Re: [WIP] collation support revisited (phase 1)

From: Zdenek Kotala <Zdenek(dot)Kotala(at)Sun(dot)COM>
To: Alvaro Herrera <alvherre(at)commandprompt(dot)com>
Cc: Martijn van Oosterhout <kleptog(at)svana(dot)org>, Radek Strnad <radek(dot)strnad(at)gmail(dot)com>, pgsql-hackers(at)postgresql(dot)org
Subject: Re: [WIP] collation support revisited (phase 1)
Date: 2008-07-12 08:02:24
Message-ID: 48786510.9080502@sun.com
Views: Raw Message | Whole Thread | Download mbox | Resend email
Thread:
Lists: pgsql-hackers

Alvaro Herrera napsal(a):
> Zdenek Kotala escribió:
>
>> The example is when you have translation data (vocabulary) in database.
>> But the reason is that ANSI specify (chapter 4.2) charset as a part of
>> string descriptor.
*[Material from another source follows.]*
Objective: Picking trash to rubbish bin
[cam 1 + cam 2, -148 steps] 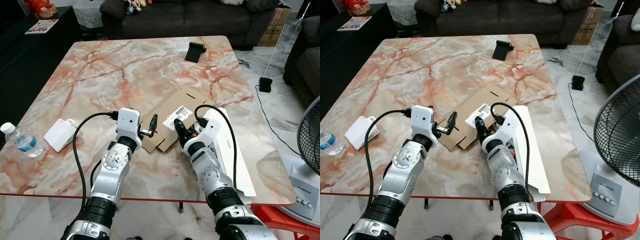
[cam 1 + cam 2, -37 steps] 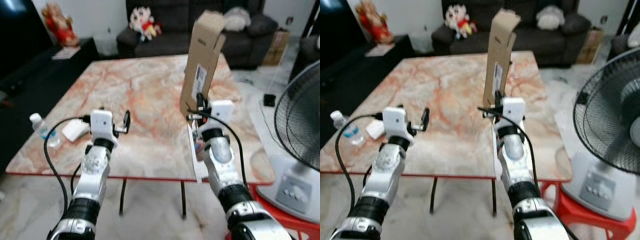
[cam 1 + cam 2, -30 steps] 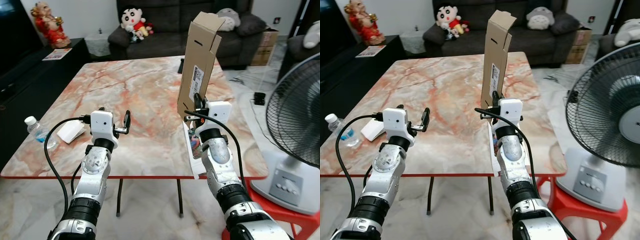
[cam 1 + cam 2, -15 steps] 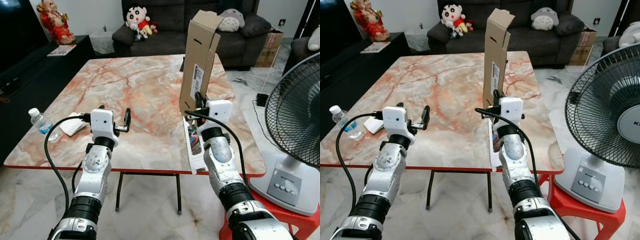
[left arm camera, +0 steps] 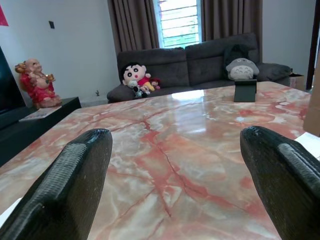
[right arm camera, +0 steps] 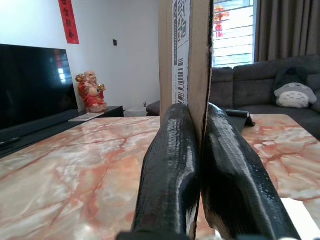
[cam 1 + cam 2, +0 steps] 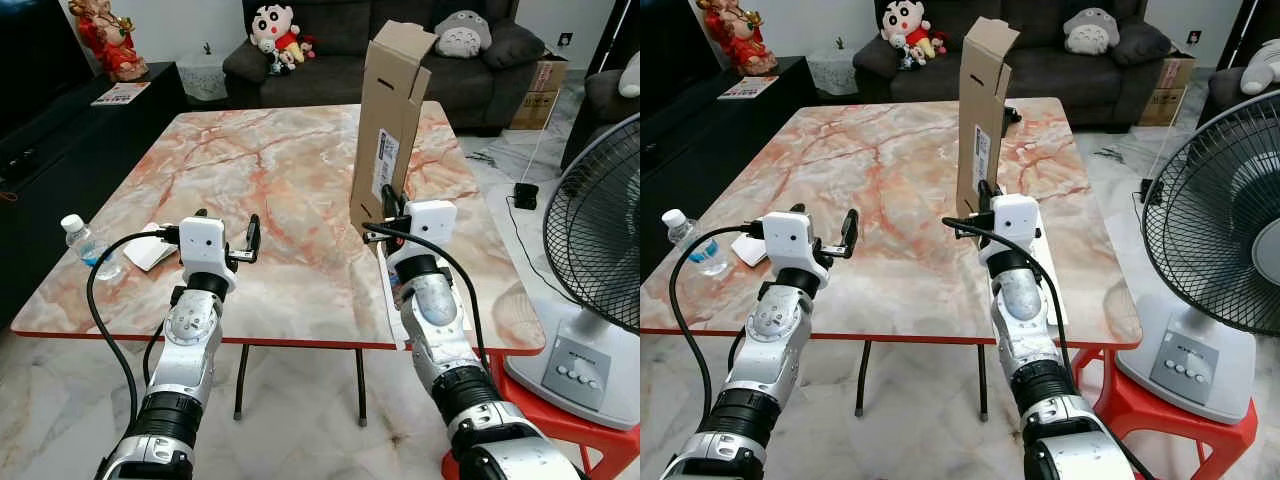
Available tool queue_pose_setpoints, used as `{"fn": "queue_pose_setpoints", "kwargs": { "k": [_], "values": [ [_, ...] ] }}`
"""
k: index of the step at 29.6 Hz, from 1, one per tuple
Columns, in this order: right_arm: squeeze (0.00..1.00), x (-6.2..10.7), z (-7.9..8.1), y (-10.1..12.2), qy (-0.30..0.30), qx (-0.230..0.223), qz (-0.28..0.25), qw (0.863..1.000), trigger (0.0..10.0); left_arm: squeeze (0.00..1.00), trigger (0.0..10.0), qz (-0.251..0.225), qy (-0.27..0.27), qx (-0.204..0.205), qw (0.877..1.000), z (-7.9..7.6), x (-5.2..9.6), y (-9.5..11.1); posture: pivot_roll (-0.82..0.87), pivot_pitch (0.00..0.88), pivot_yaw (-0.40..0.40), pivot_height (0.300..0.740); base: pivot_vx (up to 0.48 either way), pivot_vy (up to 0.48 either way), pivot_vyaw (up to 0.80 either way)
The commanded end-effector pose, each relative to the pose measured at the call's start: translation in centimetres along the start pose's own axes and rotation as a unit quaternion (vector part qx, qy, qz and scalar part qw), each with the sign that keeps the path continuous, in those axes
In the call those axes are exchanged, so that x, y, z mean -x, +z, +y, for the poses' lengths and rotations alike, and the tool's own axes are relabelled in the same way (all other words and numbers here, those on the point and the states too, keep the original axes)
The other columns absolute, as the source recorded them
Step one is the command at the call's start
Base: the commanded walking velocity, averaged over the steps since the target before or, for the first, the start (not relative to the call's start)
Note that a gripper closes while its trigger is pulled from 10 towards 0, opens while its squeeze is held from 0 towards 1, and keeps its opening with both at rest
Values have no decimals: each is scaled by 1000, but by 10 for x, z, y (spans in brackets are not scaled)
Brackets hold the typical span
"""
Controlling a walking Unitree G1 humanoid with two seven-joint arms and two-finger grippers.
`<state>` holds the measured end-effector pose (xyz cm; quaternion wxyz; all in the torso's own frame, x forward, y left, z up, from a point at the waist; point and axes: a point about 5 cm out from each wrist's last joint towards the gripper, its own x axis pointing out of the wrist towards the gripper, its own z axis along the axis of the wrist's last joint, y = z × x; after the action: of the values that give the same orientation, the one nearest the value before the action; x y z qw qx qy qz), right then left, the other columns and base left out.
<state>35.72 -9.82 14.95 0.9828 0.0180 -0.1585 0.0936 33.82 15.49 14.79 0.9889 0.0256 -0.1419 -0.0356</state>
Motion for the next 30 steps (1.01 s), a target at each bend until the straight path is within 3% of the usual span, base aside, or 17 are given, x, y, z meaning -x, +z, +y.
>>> {"fn": "queue_pose_setpoints", "kwargs": {
  "k": [1, 19, 30],
  "values": [
    [0, -2, 3, 4, 4, -3, -8, 1000, 10000, 0, 10000, -7, -3, -2, 1000, 1, 0, 4, 77, 0, 91, 740, 0, 0, 0],
    [0, -3, 3, 4, 5, -4, -6, 1000, 10000, 0, 10000, -11, -7, 3, 1000, -3, -3, 6, 84, 0, 91, 740, 0, 0, 0],
    [0, -4, 1, 3, 1, -6, -3, 1000, 10000, 0, 10000, -8, 0, 0, 1000, 0, -3, 5, 89, 0, 87, 740, -276, 0, 0]
  ]
}}
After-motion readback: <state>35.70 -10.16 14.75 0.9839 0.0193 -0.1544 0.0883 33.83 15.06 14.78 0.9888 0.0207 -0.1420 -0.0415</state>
See below:
>>
>> — The length or maximum length in characters of the character string type.
>> — The catalog name, schema name, and character set name of the character
>> set of the character string type.
>> — The catalog name, schema name, and collation name of the collation of
>> the character string type.
>
> We already support multiple charsets, and are able to do conversions
> between them. The set of charsets is hardcoded and it's hard to make a
> case that a user needs to create new ones. I concur with Martijn's
> suggestion -- there's no need for this to appear in a system catalog.
>
> Perhaps it could be argued that we need to be able to specify the
> charset a given string is in -- currently all strings are in the server
> encoding (charset) which is fixed at initdb time. Making the system
> support multiple server encodings would be a major undertaking in itself
> and I'm not sure that there's a point.
>

Background:
We specify encoding in initdb phase. ANSI specify repertoire, charset, encoding
and collation. If I understand it correctly, then charset is subset of
repertoire and specify list of allowed characters for language->collation.
Encoding is mapping of character set to binary format. For example for Czech
alphabet(charset) we have 6 different encoding for 8bit ASCII, but on other side
for UTF8 there is specified multi charsets.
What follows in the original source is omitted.